Первое время его манера общения несколько обескураживала меня, но со временем я к ней привык, и теперь относился ко всему, сказанному им, с пониманием. Под взглядом своего гостя я разлил коньяк по рюмкам и отдал ему одну из них.

– Ваше здоровье, господин Мун. Не буду советовать вам не переживать по этому поводу, но уверен: скоро все наладится.

Перспектива изображать из себя психоаналитика меня совсем не радовала, но состояние художника внушало опасения. Мы были знакомы не так давно, но одно я знал совершенно точно: он не принадлежит к числу тех мужчин, которые будут убиваться из-за оставившей их женщины. Когда в очереди у твоей постели стоит вся женская половина Треверберга, то горести и печали отходят на второй план как-то очень легко, сами собой. Алкоголь обычно действовал на него иначе, и в меланхолию он не впадал.

– Мы приняли решение разойтись, потому что поняли: так будет лучше для нас обоих, – сообщил он мне, осушив рюмку одним глотком и тут же наполнив ее по-новой.

– Понимаю, господин Мун.

– Ничего вы не понимаете! – Он поднял указательный палец. – Это Тео ! Вы хоть знаете, какая это трагедия – разводиться с Тео ?

Одно можно было сказать с полной уверенностью: меня ждет драма, разыгранная в театре одного актера, и третий звонок уже дан .

– У меня даже нет ее фото для того, чтобы я мог носить его в бумажнике… – продолжил тем временем художник, с горестным видом глядя в пол. – Вы знаете, ради кого она меня оставила?

– Но вы сказали…

– Мало ли что я сказал!
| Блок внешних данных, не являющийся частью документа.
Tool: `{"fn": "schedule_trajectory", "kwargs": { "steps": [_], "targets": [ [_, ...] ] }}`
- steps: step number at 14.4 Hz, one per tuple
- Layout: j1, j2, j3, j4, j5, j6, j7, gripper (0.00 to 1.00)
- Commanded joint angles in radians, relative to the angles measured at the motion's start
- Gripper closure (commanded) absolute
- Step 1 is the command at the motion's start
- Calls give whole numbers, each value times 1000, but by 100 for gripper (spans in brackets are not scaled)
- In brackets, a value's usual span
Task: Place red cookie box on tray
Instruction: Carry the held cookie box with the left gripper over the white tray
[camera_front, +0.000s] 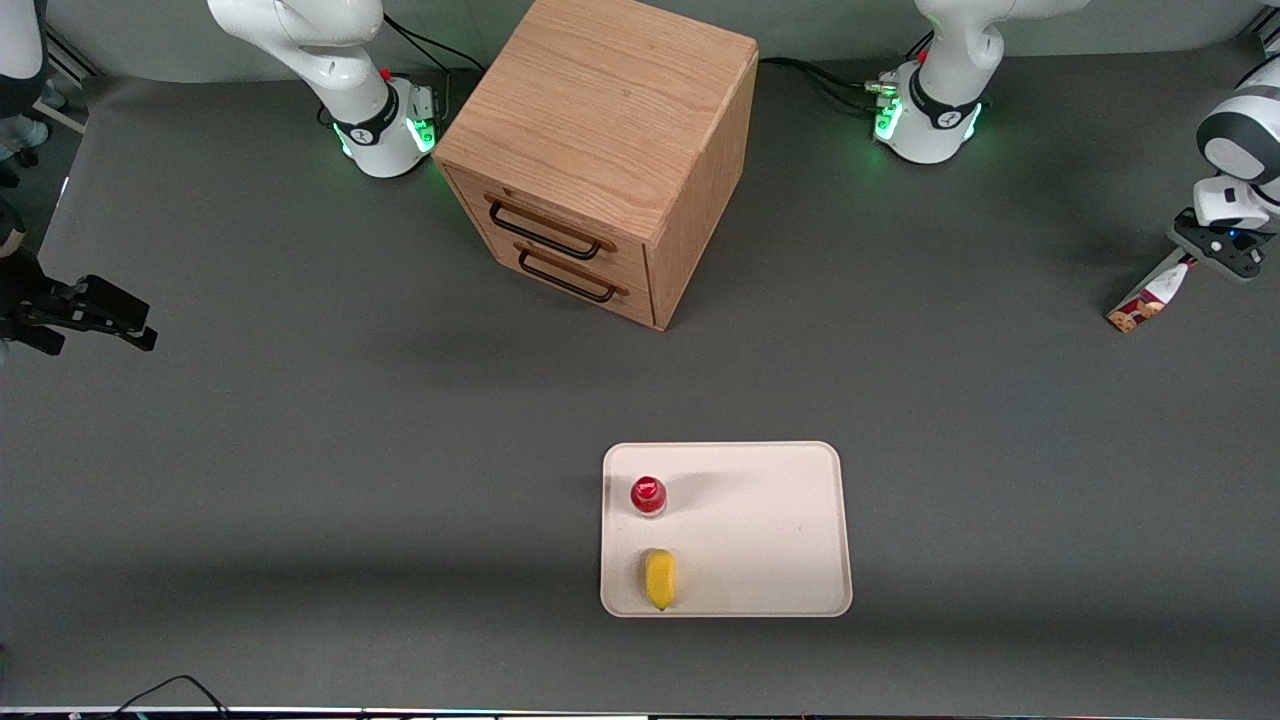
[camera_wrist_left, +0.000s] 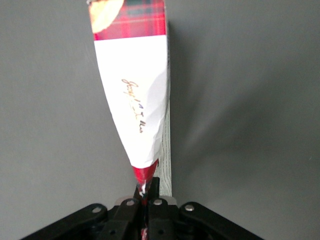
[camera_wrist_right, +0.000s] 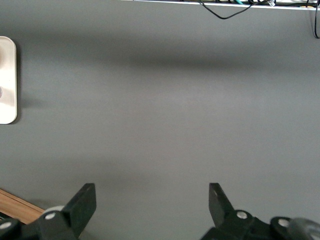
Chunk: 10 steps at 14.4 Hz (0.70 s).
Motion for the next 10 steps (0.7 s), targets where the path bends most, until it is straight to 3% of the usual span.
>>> {"fn": "schedule_trajectory", "kwargs": {
  "steps": [1,6,10],
  "targets": [
    [-7,-94,-74,141,-15,-265,-99,100],
    [-19,-134,-284,396,-1,-631,-479,100],
    [-31,-93,-471,621,32,-795,-850,100]
  ]
}}
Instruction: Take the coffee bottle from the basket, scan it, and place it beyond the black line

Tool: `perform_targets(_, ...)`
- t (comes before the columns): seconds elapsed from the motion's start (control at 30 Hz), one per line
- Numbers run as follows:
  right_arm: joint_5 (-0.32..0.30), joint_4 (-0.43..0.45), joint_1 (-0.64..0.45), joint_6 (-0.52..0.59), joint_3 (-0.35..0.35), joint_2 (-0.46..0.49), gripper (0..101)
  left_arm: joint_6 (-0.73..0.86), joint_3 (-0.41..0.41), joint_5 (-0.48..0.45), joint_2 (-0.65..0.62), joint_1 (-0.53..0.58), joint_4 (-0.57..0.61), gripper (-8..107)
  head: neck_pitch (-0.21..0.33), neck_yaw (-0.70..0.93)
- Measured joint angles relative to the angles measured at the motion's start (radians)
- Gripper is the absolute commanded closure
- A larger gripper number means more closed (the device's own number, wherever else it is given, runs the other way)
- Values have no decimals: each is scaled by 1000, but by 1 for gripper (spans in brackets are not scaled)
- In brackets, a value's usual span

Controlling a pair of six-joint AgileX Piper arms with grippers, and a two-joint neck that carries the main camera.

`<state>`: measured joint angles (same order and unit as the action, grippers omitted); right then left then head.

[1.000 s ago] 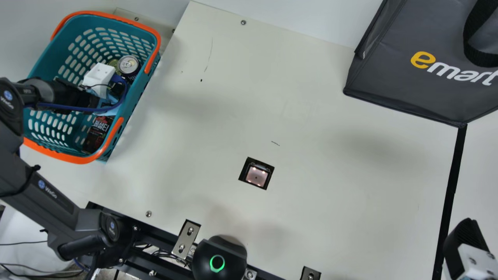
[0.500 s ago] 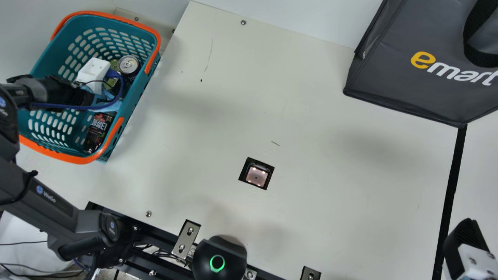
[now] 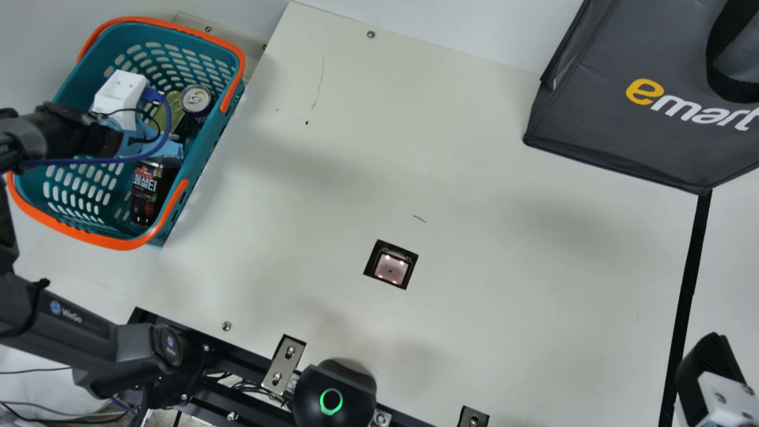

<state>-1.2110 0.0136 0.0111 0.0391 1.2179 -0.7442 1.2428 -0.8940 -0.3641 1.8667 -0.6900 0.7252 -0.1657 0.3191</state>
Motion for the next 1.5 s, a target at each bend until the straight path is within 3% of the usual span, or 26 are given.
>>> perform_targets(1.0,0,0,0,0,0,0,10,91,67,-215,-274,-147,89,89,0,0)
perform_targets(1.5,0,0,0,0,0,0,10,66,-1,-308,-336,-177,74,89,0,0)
Я тоже не знаю, ради кого. Но одно могу сказать точно: она ошиблась . Тео не может ошибаться, но на этот раз она ошиблась.

Я сделал пару глотков коньяка, и мне пришлось приложить огромное усилие для того, чтобы не поморщиться. У него был гадкий сладковато-горький вкус, а пах он и того хуже.

– Какая женщина, Кристиан… – снова заговорил Мун-старший. В собеседнике он уже не нуждался. – Я могу говорить о ней бесконечно…

И он начал долгий – бесконечно долгий – рассказ о том, как познакомился со своей теперь уже бывшей женой, как ухаживал за ней («я даже не смотрел на других женщин!»), как они поженились, как поехали в свадебное путешествие по Европе («я показывал ей достопримечательности, и она улыбалась, а ее улыбка – самое прекрасное, что только может быть на свете!»), как вернулись в Треверберг и поселились вместе («она создала для меня Рай, она была моей Евой!»)… Я и не заметил, как мой гость успел опустошить бутылку коньяка на две трети. Удивительно, но язык у него не заплетался до сих пор. Только Самуэль Мун может влить в себя столько этой дряни и вести себя так, будто он абсолютно трезв. Завершился рассказ традиционно – мой собеседник резко переменил тему.